PERFUMES DA PALAVRA SAUDADE

Saudade, a palavra que qualifica um sentimento com cheiro de vazio, é um dos patrimónios da língua portuguesa que o cinema brasileiro adora visitar, sobretudo pelas mãos de um diretor como Karim Aïnouz, que, nas franjas das artes visuais, apropria-se da memória de tempos já pretéritos, por vezes imperfeitos, para construir sua Ilíada de um Brasil marginal, sem espaço na mesa de jantar. Foi assim em «Madame Satã» (2002), é assim em «A Vida Invisível». Tudo é (deve ser) superlativo quando o assunto foi o eleito do Brasil para lutar por uma vaga na disputa pelo Oscar de melhor filme internacional para o país: laureado com o Prix Un Certain Regard no Festival de Cannes, o melodrama arrebatador de Karim estreou no seu país em novembro e, agora, busca para si uma vaga em Lisboa. Nos EUA, ele estreou em 20 de dezembro. Com distribuição em solo norte-americano via a gigante Amazon, a sétima longa do realizador cearense, aclamado por «Madame Satã» (2002) foi conquistando prémios importantes nos principais festivais do mundo, na esteira de Cannes.
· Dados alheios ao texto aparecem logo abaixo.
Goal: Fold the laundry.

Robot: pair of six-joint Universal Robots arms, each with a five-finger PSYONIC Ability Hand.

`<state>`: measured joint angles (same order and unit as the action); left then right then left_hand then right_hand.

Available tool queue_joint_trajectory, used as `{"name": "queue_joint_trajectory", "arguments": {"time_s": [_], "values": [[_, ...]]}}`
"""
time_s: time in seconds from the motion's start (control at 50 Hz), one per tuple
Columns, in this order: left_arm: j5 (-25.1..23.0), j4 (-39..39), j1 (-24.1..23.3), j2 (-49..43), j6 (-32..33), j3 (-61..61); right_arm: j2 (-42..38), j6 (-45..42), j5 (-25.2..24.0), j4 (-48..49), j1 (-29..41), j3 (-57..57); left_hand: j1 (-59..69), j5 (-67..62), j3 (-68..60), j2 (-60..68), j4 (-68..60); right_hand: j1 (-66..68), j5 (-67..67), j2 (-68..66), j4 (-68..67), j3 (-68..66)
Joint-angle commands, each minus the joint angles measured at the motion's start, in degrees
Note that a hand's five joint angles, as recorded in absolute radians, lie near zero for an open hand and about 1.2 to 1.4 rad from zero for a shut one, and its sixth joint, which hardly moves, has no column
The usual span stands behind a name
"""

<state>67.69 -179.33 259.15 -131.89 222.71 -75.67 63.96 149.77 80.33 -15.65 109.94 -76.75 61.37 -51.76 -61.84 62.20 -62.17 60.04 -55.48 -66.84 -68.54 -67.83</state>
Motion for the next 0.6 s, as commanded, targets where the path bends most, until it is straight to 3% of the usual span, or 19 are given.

CAROL DUARTE, KARIM AÏNOUZ, JULIA STOCKLER

Projetado em Toronto no International Film Festival (TIFF) para uma plateia com importantes nomes do cinema mundial, como a atriz francesa Isabelle Huppert, esta love story entre irmãs teve longos minutos de aplausos no final da projeção e foi exibido, também, em sessão de gala no Zurich Film Festival, na Suíça, onde foi aplaudido em pé pela plateia. Além disso, já foi vendido para cerca de 30 países, incluindo Grécia; França; Polônia; China; Hungria; Eslovênia; Croácia; Luxemburgo; Bélgica; Holanda; Sérvia; Argélia; Egito; Irã; Israel;
Jordânia; Líbia; Marrocos; Emirados Árabes; Reino Unido; Itália; Coreia do Sul; Rússia; Cazaquistão; Ucrânia; Taiwan; Suíça; Espanha e Turquia.

Na sua passagem pelo passado Festival de Cannes, dias antes de Karim Aïnouz receber o prémio da seção Un Certain Regard das mãos da cineasta libanesa Nadine Labaki («Cafarnaum»), a revista METROPOLIS, com seu coração transbordando de encantamento, esquadrinhou o filme a partir de sua etnografia do querer.